◆ Requirement: Among the entries that follow, the required portion opens with the line containing "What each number" and closes with the line containing "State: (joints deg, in". Give that portion again exactly, and nothing else.

-- Opening Marker --

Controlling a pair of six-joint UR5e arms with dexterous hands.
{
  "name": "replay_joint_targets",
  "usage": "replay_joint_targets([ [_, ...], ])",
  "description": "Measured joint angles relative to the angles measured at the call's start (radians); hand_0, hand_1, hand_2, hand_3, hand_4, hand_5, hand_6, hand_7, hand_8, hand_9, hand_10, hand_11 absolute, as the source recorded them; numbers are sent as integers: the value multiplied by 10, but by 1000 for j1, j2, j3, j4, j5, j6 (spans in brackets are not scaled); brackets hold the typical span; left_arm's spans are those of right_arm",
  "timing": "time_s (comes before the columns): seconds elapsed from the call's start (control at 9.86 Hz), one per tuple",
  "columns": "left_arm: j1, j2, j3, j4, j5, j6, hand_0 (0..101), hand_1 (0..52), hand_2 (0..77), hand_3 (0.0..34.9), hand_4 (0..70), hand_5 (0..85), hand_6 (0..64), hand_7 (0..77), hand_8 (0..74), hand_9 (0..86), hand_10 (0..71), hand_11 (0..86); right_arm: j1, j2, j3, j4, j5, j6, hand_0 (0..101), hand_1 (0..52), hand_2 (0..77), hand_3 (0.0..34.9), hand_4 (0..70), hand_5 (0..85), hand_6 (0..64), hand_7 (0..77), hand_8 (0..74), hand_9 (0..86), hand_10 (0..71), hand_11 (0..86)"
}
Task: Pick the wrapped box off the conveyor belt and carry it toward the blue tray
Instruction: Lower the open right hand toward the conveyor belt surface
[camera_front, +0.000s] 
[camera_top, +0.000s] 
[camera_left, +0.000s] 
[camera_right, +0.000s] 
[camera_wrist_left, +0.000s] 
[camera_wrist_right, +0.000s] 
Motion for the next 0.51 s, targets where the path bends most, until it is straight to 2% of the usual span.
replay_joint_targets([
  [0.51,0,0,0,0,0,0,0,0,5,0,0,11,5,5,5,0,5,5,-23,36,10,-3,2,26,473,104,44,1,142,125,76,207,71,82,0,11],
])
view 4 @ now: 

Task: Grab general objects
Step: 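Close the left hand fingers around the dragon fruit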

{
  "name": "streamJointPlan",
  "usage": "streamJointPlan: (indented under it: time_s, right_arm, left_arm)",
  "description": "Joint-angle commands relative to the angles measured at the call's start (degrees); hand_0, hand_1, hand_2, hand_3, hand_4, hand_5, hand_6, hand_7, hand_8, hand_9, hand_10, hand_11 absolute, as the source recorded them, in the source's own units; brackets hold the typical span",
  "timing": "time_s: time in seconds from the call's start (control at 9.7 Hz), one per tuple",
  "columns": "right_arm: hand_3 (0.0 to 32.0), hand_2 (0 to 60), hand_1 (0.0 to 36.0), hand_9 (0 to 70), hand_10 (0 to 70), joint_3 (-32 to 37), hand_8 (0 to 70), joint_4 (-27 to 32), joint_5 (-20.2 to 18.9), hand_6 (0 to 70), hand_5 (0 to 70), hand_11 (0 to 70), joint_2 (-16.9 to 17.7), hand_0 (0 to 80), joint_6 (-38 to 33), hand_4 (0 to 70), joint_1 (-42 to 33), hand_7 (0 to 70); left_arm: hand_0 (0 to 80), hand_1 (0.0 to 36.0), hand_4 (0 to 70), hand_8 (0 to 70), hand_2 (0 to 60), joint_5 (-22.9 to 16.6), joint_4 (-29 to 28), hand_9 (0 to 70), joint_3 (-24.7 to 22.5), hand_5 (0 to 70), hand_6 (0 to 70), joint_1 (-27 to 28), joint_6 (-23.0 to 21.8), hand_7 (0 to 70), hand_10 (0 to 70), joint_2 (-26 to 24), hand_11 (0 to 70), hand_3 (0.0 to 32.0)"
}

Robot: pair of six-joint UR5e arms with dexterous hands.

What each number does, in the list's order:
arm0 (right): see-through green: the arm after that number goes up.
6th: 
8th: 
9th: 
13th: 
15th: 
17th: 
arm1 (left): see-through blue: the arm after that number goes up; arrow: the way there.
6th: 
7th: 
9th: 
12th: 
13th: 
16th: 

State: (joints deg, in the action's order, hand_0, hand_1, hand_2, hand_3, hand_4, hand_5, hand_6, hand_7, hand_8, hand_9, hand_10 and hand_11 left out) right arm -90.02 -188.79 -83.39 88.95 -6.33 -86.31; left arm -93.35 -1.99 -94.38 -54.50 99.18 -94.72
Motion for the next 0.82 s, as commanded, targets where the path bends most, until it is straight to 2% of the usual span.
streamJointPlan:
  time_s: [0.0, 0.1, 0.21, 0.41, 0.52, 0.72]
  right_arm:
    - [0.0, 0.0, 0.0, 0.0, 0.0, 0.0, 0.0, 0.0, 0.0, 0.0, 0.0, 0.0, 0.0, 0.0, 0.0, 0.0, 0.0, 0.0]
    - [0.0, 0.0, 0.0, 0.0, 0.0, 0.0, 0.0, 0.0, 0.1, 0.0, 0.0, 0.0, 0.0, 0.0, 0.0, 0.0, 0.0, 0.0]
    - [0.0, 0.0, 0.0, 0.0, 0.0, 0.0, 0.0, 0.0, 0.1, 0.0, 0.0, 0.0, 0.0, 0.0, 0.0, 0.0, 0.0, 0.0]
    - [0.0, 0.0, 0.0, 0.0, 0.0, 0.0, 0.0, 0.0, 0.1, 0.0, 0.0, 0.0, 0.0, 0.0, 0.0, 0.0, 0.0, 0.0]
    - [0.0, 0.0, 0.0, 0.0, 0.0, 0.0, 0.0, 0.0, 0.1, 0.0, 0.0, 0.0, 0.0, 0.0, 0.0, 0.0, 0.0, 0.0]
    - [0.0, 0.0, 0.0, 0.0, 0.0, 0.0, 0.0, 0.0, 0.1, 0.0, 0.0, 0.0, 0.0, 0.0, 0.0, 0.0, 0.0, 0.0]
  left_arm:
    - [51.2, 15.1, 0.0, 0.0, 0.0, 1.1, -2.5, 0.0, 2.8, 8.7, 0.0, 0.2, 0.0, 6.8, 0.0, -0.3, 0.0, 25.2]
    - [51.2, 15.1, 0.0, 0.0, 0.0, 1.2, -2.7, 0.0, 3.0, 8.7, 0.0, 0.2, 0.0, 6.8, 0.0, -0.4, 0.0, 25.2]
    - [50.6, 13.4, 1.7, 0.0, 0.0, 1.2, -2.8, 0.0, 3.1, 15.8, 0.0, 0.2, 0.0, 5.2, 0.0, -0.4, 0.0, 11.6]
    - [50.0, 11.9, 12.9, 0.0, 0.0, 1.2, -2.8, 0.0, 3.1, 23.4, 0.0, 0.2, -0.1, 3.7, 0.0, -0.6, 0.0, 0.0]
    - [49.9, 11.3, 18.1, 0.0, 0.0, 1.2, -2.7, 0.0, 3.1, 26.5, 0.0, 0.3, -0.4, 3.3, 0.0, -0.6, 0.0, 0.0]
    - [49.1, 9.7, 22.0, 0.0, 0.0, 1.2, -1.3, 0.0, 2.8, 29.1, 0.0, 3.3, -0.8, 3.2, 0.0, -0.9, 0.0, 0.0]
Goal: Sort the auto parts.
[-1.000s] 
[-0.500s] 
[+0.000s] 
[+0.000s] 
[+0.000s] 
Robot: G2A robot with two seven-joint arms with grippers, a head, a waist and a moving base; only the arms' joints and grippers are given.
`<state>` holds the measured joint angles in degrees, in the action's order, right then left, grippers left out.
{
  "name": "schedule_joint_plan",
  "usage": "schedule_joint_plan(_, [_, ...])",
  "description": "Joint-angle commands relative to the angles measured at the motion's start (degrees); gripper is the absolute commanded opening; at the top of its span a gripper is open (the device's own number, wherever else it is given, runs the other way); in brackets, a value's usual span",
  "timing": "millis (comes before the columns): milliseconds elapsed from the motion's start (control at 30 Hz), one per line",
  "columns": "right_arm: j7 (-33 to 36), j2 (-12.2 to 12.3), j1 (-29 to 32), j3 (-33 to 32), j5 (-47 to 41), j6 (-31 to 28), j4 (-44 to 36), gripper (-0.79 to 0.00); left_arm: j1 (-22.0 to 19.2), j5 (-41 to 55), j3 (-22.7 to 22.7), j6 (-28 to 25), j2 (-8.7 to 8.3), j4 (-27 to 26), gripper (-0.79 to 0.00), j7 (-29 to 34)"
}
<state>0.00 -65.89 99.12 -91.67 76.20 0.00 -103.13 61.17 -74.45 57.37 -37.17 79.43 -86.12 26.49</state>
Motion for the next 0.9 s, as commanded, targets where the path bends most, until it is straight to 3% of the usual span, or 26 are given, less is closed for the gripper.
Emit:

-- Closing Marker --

◆ Answer to the exercise:
What each number does, in the list's order:
arm0 (right): see-through green: the arm after that number goes up.
6th: 
8th: 
9th: 
13th: 
15th: 
17th: 
arm1 (left): see-through blue: the arm after that number goes up; arrow: the way there.
6th: 
7th: 
9th: 
12th: 
13th: 
16th: 

State: (joints deg, in the action's order, hand_0, hand_1, hand_2, hand_3, hand_4, hand_5, hand_6, hand_7, hand_8, hand_9, hand_10 and hand_11 left out) right arm -90.02 -188.79 -83.39 88.95 -6.33 -86.31; left arm -93.35 -1.99 -94.38 -54.50 99.18 -94.72

This output is complete as it stands.